━━ Dataset records

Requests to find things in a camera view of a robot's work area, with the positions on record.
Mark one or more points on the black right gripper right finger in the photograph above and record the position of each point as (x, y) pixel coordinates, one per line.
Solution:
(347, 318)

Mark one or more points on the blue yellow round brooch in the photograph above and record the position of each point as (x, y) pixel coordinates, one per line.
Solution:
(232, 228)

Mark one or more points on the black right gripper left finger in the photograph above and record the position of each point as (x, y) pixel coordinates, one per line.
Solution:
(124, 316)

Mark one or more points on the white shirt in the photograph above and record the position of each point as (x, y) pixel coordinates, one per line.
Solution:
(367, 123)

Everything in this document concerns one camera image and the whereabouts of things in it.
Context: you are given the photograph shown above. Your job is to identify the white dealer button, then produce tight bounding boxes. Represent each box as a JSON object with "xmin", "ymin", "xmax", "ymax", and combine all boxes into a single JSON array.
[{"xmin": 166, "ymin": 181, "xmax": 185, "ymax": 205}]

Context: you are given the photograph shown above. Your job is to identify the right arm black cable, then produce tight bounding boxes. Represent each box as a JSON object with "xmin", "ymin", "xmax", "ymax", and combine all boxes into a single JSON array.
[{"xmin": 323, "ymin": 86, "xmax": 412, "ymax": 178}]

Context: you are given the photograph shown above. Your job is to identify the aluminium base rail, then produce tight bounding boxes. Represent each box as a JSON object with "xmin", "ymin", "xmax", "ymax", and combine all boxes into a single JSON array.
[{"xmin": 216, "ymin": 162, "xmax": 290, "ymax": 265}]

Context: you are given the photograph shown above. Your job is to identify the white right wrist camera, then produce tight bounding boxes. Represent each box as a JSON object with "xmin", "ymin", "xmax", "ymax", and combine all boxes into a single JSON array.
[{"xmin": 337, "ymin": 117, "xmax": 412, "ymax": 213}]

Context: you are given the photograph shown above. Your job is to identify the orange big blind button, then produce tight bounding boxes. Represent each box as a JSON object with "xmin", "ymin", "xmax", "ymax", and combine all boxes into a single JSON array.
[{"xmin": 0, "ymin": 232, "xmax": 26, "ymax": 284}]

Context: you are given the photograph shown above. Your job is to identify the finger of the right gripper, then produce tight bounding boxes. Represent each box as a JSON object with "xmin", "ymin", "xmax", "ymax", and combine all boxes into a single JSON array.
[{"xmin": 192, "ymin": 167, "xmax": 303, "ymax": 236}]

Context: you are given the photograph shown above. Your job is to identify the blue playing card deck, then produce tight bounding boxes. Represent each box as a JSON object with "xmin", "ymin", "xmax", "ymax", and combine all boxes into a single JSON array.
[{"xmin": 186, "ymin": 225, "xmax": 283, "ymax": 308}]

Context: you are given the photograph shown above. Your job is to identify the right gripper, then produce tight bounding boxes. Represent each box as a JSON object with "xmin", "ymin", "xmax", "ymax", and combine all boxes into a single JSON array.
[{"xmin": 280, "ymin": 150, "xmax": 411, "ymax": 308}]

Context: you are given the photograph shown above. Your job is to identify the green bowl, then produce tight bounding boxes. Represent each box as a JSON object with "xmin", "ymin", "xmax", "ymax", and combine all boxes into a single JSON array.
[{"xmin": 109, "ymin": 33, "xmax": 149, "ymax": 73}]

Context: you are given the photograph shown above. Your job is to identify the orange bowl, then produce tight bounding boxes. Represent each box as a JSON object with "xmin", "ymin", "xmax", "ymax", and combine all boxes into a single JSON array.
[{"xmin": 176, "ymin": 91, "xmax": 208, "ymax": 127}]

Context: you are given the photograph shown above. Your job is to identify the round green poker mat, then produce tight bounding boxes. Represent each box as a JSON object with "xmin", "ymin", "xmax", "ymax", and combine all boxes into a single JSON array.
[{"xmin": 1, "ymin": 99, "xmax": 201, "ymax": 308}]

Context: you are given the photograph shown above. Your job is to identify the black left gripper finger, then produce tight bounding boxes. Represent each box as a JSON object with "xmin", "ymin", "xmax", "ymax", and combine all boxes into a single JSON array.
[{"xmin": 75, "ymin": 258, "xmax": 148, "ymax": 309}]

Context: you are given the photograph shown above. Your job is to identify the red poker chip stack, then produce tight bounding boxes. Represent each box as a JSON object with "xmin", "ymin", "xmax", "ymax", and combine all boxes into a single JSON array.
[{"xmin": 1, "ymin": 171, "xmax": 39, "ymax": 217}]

━━━━

Find and copy every line in the entries above where the string "things" occurs.

Task result
Requests to find things in a camera view of a robot's work area, with the positions on record.
Everything in this document concerns one camera image and the whereabouts of things in it.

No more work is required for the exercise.